▸ **What you should do**: Transcribe, word for word, every line from the one containing "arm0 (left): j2" through the final line of the records, and omit the pictures.

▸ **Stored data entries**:
-- Opening Marker --

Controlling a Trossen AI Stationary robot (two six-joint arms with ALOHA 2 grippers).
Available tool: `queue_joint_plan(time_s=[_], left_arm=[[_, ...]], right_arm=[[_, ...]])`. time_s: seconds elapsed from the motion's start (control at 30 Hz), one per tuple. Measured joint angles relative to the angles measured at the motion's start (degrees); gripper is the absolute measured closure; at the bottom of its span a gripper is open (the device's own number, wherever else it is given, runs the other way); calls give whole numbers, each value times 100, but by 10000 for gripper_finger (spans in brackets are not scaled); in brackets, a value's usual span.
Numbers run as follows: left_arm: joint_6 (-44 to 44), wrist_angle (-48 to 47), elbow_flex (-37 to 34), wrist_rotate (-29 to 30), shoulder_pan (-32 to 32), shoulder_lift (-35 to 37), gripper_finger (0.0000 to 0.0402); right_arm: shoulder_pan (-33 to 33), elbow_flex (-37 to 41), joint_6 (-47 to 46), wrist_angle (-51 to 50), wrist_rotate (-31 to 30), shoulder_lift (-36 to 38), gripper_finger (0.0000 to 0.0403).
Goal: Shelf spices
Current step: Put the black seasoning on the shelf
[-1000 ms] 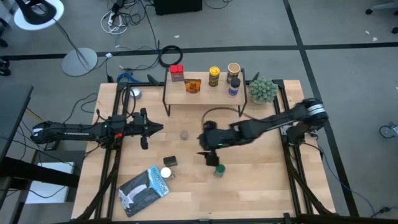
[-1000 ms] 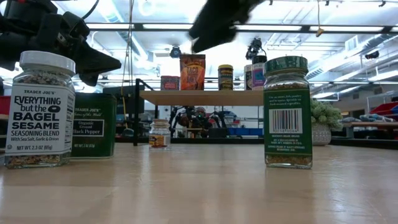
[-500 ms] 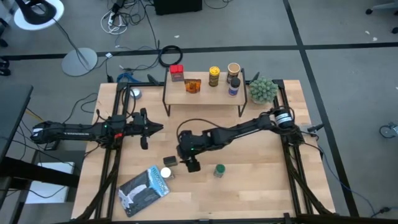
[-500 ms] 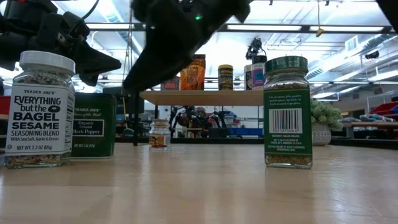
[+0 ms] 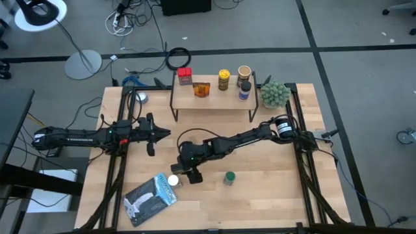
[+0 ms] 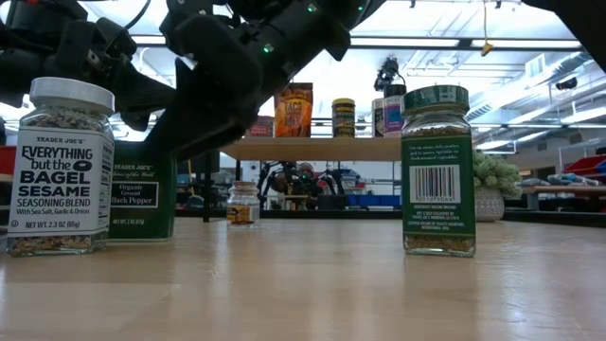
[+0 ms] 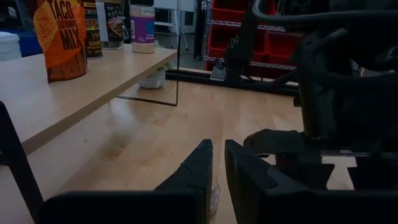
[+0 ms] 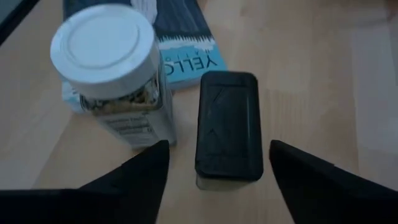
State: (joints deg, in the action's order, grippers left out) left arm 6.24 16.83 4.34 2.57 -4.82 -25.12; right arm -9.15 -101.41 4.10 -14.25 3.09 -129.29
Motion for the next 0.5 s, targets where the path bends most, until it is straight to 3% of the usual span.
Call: queue_joint_plan(time_s=[0.27,0.5], left_arm=[[0,-1,0,0,-1,1,353],[2,1,0,0,0,2,353]], right_arm=[[16,-2,-17,28,-38,1,259],[81,4,-149,-278,-76,132,260]])
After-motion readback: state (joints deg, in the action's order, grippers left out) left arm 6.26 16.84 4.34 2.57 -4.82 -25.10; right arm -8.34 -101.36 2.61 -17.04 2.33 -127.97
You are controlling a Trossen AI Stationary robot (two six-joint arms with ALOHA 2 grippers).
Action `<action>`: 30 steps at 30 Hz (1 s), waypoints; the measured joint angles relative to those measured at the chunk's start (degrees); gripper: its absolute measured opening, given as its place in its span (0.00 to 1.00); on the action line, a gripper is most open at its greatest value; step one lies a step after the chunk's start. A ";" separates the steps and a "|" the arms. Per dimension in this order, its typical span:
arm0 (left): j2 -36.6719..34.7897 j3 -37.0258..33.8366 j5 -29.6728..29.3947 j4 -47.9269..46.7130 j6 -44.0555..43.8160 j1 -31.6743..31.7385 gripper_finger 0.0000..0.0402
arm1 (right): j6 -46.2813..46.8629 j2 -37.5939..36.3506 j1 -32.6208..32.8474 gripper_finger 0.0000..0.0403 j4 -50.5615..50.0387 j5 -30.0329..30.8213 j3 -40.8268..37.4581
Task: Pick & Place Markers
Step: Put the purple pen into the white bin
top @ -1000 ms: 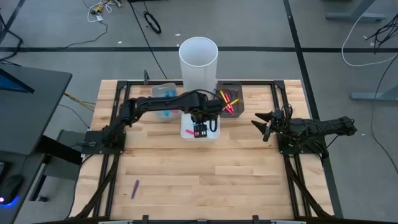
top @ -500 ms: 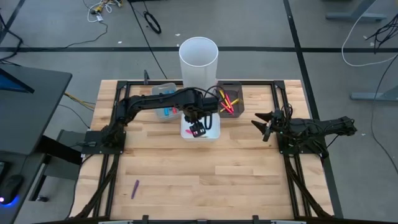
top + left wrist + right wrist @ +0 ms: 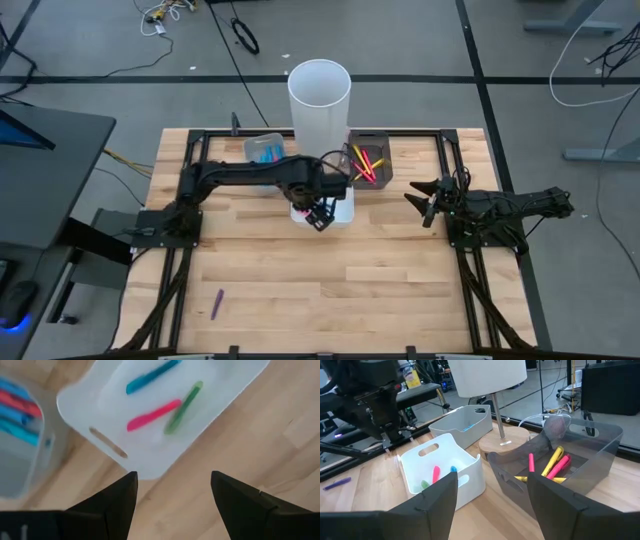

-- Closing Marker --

▸ **Answer to the problem**:
arm0 (left): j2 -36.6719..34.7897 j3 -37.0258..33.8366 j5 -29.6728..29.3947 j4 -47.9269..46.7130 j6 -44.0555..43.8160 j1 -31.6743..31.7385 gripper_finger 0.0000..0.0402
arm1 (right): j6 -46.2813..46.8629 j2 -37.5939..36.3506 j1 -32.6208..32.8474 gripper_finger 0.0000..0.0403 j4 -50.5615..50.0387 j5 -30.0329..30.8213 j3 -40.8268..37.4581
Task: Pick & Place Markers
Step: Put the purple pen into the white bin
top @ -1000 ms: 
top @ -500 ms: 
top + left wrist + right wrist @ +0 ms: 

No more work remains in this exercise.